## What you have to do
Go to the line that contains "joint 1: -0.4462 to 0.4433" and transcribe from there to the end of the entries, that line and the last one included.
↓
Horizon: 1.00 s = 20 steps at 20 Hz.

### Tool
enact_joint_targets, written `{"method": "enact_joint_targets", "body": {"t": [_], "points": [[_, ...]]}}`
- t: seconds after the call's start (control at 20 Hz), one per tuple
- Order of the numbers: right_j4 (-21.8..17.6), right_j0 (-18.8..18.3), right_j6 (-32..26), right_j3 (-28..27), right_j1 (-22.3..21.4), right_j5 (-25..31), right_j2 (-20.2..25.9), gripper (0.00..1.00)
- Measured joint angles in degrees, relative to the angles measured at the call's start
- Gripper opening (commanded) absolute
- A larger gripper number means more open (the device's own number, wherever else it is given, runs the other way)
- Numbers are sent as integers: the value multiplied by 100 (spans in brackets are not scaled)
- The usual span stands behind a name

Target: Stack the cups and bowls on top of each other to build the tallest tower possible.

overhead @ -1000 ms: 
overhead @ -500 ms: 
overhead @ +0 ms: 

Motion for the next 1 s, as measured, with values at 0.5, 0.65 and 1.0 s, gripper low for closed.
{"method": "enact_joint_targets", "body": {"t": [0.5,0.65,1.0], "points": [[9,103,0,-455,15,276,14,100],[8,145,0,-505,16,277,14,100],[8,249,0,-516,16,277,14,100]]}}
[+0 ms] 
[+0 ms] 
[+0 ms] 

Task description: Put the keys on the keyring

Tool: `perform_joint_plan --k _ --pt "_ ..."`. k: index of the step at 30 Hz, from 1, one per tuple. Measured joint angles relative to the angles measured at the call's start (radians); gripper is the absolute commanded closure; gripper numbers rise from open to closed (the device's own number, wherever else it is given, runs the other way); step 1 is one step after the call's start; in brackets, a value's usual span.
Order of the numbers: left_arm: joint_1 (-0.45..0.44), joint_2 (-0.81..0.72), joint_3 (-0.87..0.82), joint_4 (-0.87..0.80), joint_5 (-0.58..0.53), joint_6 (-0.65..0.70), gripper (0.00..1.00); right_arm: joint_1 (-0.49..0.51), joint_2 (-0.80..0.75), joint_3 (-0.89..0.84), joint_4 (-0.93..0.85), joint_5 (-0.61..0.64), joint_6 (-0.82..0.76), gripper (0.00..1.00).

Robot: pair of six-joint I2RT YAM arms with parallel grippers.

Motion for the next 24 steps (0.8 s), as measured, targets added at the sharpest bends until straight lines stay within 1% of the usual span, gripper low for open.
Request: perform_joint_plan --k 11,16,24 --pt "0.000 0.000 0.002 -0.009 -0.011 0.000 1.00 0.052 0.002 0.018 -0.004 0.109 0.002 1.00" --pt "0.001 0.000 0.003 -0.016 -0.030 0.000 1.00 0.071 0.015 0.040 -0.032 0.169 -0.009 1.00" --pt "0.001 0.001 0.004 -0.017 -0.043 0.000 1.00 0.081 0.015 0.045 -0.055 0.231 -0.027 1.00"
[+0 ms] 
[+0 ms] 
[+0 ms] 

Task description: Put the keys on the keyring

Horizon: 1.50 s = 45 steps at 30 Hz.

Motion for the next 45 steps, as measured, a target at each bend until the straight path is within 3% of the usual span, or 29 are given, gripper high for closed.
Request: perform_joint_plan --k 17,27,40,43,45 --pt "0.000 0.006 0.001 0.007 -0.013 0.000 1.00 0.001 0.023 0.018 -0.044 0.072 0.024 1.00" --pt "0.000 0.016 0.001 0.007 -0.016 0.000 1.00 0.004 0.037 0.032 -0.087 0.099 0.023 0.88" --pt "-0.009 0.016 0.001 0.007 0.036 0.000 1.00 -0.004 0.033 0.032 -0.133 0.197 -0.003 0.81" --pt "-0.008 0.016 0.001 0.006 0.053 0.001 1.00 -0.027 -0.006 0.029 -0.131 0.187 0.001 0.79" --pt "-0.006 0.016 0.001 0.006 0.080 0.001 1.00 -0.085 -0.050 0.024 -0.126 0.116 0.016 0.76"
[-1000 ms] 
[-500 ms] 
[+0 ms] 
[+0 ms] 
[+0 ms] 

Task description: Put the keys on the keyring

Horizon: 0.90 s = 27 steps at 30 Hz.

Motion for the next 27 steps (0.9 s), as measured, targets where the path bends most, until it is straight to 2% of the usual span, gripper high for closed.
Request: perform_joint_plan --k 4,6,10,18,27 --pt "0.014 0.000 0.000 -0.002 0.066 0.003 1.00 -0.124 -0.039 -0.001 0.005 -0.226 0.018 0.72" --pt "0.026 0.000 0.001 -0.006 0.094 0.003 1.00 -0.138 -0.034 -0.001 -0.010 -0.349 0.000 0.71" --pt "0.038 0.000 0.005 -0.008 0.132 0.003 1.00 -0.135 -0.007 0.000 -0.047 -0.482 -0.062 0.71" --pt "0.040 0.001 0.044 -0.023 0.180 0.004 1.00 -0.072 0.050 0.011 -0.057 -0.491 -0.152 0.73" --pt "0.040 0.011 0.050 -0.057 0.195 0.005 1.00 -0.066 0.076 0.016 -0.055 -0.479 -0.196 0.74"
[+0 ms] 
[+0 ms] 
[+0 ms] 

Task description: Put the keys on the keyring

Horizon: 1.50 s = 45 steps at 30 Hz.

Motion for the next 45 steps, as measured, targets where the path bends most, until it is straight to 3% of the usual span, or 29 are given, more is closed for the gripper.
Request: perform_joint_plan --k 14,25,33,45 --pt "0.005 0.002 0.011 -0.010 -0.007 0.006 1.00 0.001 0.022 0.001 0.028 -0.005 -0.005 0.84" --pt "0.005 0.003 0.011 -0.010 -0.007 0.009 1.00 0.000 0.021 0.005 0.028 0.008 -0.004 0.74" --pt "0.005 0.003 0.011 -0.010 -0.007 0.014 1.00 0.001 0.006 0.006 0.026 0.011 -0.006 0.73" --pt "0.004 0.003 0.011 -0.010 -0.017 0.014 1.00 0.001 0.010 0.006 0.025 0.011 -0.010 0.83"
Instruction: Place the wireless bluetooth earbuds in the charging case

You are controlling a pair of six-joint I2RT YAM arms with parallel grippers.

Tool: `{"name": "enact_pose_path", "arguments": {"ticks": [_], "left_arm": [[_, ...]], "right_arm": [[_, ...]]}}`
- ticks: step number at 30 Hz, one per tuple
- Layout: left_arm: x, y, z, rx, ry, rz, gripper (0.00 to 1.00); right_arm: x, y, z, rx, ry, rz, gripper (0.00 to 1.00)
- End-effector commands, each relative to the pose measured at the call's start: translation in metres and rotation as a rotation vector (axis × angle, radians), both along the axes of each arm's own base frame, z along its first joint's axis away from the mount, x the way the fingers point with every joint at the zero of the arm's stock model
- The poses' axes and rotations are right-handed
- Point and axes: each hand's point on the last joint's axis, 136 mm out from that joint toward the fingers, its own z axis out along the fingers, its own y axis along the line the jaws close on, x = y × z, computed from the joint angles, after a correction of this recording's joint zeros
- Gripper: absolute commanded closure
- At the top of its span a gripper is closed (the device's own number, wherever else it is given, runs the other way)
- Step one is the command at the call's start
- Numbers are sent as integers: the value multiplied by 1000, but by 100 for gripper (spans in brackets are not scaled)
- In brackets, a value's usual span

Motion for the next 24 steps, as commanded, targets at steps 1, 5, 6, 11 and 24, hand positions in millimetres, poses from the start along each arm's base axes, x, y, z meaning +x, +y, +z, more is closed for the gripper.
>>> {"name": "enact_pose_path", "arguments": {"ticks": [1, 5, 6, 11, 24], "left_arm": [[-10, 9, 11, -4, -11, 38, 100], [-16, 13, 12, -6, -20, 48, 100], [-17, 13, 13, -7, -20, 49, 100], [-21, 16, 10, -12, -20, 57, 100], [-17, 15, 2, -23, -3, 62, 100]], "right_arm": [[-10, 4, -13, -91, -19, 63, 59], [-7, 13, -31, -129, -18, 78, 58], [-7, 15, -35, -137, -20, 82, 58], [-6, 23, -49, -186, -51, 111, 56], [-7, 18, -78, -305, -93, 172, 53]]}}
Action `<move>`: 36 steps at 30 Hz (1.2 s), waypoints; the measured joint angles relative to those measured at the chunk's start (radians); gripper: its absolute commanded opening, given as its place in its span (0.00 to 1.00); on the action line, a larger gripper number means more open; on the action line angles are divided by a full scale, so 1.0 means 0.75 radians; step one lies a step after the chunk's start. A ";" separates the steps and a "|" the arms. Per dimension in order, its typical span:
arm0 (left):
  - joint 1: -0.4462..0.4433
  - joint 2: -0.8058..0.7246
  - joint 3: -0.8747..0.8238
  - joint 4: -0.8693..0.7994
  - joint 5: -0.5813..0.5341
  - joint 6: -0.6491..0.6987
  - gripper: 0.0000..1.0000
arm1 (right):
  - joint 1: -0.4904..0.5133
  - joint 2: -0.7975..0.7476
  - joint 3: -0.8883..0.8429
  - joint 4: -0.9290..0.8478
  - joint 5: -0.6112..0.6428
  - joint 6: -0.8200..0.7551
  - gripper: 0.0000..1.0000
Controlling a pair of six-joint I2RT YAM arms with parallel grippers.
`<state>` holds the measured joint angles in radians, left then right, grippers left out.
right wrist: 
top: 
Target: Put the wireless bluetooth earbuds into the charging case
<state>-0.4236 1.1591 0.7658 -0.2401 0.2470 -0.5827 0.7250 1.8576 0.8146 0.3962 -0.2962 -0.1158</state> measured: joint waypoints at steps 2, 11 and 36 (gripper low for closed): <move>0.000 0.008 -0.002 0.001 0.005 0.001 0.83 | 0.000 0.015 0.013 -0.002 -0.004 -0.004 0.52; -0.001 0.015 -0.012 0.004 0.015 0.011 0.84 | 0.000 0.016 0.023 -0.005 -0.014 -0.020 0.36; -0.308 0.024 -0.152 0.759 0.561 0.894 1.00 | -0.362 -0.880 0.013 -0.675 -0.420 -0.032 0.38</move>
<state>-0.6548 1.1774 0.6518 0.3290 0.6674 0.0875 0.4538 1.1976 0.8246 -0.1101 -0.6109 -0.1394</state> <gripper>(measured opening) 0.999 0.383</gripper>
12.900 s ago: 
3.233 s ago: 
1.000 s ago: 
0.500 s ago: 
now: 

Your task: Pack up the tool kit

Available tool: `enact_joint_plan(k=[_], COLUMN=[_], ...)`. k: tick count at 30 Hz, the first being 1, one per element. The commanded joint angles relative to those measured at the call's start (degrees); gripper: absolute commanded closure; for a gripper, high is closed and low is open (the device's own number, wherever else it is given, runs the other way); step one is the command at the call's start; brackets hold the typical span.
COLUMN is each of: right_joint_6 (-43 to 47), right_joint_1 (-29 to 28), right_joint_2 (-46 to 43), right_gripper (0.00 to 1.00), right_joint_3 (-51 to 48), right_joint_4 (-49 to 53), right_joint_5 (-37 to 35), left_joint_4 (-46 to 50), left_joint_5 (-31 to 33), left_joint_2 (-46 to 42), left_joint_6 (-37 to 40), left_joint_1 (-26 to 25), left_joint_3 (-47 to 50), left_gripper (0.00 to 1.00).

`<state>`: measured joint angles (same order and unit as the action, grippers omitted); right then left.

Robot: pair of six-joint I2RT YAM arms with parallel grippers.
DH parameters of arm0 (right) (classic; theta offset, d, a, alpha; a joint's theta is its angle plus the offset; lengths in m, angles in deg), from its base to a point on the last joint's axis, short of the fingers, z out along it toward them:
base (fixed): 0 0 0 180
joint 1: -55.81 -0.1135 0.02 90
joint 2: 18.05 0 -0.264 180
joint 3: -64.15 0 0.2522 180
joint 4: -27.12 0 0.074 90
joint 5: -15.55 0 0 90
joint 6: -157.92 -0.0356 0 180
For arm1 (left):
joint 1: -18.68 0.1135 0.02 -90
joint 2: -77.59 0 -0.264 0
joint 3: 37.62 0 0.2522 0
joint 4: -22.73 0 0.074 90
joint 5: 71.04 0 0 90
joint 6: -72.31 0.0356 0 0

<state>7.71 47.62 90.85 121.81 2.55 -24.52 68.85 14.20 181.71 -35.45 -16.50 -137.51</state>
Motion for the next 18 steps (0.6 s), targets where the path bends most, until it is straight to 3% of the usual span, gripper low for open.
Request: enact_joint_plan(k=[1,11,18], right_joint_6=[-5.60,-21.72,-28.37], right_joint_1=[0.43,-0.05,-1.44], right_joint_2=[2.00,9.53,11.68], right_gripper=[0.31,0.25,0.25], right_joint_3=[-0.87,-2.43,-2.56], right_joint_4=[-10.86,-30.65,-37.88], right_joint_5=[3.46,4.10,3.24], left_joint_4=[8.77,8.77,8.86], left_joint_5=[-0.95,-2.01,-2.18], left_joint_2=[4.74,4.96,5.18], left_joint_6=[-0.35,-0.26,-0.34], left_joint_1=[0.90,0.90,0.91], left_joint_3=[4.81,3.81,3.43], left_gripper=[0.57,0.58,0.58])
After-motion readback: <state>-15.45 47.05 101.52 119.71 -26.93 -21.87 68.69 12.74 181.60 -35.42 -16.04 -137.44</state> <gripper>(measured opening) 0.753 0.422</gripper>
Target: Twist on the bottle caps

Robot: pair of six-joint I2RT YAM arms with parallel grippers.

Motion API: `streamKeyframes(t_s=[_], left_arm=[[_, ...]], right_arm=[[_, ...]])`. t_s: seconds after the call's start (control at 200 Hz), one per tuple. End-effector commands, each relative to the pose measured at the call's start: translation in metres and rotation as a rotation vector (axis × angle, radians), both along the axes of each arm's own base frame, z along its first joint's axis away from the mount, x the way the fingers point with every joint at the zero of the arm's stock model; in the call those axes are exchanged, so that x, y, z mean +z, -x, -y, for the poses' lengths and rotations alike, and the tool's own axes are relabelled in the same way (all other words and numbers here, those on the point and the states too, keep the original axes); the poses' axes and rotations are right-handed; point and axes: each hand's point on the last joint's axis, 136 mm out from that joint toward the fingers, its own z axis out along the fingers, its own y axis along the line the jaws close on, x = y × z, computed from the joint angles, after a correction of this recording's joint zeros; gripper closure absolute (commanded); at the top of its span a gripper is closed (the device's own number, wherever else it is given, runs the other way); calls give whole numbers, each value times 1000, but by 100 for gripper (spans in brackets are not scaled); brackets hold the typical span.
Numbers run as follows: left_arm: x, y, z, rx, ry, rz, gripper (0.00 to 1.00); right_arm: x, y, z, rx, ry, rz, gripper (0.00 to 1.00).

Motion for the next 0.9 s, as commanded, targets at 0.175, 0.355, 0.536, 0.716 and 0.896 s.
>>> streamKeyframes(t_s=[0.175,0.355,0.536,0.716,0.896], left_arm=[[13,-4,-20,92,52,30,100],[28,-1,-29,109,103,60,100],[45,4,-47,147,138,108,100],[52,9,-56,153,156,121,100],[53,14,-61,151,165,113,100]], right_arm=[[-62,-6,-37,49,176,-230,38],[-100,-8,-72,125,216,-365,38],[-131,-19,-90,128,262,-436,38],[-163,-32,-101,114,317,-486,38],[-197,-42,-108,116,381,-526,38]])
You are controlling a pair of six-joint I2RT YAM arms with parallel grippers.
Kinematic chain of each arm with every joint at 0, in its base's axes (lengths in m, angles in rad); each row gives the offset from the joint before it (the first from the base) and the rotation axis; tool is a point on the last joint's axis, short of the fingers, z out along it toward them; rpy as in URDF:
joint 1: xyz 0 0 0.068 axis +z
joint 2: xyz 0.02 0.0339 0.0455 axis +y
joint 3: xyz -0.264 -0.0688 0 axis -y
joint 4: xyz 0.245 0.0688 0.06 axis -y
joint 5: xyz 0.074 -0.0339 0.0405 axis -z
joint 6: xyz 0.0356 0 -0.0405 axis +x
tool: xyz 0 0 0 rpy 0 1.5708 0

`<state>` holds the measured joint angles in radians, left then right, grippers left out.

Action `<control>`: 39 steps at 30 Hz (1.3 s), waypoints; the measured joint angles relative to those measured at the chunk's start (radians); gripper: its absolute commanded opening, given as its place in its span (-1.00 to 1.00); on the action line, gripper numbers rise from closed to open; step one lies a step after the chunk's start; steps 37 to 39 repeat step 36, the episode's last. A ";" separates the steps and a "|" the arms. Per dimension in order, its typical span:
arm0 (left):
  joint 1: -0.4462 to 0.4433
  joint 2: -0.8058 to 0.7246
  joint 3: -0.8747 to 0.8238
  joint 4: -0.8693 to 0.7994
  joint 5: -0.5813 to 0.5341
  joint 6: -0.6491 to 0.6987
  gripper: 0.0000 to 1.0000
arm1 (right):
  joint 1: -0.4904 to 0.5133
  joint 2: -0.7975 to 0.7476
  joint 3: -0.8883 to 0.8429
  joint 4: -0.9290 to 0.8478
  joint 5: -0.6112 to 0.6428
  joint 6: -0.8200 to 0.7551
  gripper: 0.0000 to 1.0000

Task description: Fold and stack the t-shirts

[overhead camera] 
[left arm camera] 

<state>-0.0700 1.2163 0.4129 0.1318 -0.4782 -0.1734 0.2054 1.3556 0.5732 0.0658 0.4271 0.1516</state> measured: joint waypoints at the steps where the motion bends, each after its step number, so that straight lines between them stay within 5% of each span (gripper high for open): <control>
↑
## Solution to this problem
  joint 1: -0.4462 to 0.4433
  joint 2: -0.8058 to 0.7246
  joint 3: -0.8747 to 0.8238
  joint 4: -0.8693 to 0.7994
  joint 5: -0.5813 to 0.5341
  joint 6: -0.6491 to 0.6987
  gripper: 0.0000 to 1.0000
arm1 (right):
  joint 1: -0.4904 to 0.5133
  joint 2: -0.7975 to 0.7476
  joint 3: -0.8883 to 0.8429
  joint 4: -0.9290 to 0.8478
  joint 5: -0.6112 to 0.6428
  joint 6: -0.8200 to 0.7551
  gripper: 0.0000 to 1.0000

Task description: Fold and stack the t-shirts

[overhead camera] 
[left arm camera] 

<state>-0.0700 1.2163 0.4129 0.1318 -0.4782 -0.1734 0.2054 1.3556 0.5732 0.0658 0.4271 0.1516</state> measured: joint waypoints at the steps where the motion bends, each after its step number, so that straight lines between them stay within 5% of each span (gripper high for open): <control>

There is no more to add to the answer.